How American Protestant missionaries helped usher in post-Protestant America

David Hollinger shows how the social gospel principles that drove mission abroad boomeranged back home.

In an essay titled “The United States of Lyncher­dom” (1901), Mark Twain, in his familiar half-serious fashion, offered up a plan to put an end to American racial violence. “Let us import American missionaries from China, and send them into the lynching field,” he slyly advised.

We implore them to come back and help us in our need. Patriotism imposes this duty on them. . . . They have the martyr spirit; nothing but a martyr spirit can brave a lynching mob, and cow it and scatter it. They can save their country, we beseech them to come home and do it. . . . O kind missionary, O compassionate missionary, leave China! come home and convert these Christians.

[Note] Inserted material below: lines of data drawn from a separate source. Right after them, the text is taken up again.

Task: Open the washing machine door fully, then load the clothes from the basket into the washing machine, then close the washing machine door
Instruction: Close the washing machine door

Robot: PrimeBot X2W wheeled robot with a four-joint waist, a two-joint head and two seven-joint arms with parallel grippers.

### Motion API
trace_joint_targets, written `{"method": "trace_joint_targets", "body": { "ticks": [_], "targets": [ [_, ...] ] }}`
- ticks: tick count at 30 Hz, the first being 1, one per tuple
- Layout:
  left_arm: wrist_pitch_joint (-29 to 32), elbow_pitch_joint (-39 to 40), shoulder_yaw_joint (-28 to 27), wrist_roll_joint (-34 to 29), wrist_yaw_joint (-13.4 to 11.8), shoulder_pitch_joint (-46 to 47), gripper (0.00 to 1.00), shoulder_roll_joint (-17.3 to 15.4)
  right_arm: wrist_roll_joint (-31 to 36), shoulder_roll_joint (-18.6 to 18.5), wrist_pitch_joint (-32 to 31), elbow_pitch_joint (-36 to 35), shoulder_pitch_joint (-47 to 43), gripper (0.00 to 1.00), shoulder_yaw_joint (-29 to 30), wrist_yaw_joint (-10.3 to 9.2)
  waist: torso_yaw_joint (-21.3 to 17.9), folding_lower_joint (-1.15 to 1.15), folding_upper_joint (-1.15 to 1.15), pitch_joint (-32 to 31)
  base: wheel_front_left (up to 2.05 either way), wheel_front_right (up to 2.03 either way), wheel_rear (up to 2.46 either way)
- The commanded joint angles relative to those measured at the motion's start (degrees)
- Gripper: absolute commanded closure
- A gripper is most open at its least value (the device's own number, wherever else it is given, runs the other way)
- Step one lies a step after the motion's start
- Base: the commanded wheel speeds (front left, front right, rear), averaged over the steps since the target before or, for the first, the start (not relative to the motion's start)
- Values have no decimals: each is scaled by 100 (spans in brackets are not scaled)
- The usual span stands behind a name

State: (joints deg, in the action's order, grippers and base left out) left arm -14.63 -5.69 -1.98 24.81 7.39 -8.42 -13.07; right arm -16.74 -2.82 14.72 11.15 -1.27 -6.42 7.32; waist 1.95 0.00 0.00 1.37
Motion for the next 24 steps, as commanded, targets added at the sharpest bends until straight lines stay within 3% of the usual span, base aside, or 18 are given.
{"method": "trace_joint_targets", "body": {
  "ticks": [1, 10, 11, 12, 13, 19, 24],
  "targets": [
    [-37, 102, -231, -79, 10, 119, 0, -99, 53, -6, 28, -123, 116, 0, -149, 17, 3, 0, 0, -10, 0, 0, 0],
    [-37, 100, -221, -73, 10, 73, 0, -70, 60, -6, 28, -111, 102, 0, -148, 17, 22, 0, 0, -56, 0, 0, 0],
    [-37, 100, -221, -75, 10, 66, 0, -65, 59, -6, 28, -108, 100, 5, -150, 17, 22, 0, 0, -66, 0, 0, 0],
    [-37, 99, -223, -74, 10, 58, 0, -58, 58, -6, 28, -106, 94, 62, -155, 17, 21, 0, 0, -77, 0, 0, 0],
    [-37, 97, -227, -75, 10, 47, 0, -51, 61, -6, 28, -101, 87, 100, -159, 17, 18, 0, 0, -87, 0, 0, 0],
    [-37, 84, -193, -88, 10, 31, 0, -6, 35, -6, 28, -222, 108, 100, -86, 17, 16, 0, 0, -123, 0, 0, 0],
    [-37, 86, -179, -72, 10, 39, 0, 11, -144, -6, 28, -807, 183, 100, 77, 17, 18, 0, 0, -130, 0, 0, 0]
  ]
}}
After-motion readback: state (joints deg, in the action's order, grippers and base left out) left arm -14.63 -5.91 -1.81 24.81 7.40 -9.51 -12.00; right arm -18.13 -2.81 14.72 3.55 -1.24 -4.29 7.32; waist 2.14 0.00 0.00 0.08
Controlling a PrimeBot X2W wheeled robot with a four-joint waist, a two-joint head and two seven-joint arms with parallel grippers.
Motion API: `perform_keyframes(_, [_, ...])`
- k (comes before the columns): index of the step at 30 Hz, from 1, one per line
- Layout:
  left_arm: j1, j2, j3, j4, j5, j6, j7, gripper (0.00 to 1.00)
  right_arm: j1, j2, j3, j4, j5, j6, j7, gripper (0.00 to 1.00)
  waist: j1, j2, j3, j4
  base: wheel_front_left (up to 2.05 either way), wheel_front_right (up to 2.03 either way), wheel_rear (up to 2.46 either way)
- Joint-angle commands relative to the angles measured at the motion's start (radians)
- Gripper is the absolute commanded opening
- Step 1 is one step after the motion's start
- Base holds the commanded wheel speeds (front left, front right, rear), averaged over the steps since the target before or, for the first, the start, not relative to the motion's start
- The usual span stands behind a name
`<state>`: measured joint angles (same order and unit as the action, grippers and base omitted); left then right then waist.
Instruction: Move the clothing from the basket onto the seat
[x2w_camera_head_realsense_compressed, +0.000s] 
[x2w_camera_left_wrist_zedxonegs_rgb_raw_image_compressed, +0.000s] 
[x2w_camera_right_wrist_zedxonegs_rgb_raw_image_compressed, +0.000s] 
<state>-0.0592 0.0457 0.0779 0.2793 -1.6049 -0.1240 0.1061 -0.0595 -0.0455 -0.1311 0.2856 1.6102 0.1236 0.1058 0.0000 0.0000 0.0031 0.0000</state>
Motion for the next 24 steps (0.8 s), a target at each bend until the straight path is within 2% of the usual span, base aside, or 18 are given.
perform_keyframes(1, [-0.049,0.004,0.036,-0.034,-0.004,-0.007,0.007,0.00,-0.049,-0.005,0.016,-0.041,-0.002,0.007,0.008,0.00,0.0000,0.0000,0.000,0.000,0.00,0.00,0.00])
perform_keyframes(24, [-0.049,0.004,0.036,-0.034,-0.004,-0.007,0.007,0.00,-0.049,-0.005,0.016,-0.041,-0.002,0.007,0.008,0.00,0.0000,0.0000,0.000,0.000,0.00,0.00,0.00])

Twain’s impolitic essay went unpublished until 1923, several years after his death, and at that time his proposal seemed but a hard-edged jest. But, David Hollinger’s new book suggests, it was prescient.

As Hollinger notes, by the end of World War II, commentators such as Congregationalist leader Buell Gallagher were observing that the “gospel of inclusive brotherhood” that missionaries preached abroad had begun to return home like a boomerang to “smite the imperialism of white nations, as well as to confound the churches.” Many missionaries and their families who had been assigned a key role in converting the benighted darker races to Western ways had instead gained abroad an appreciation for cultural diversity and had come back to the United States to challenge “cultural imperialism and arrogant paternalism” and play a leading role in contesting white Protestant hegemony. Hollinger charts the intriguing flight of this boomerang.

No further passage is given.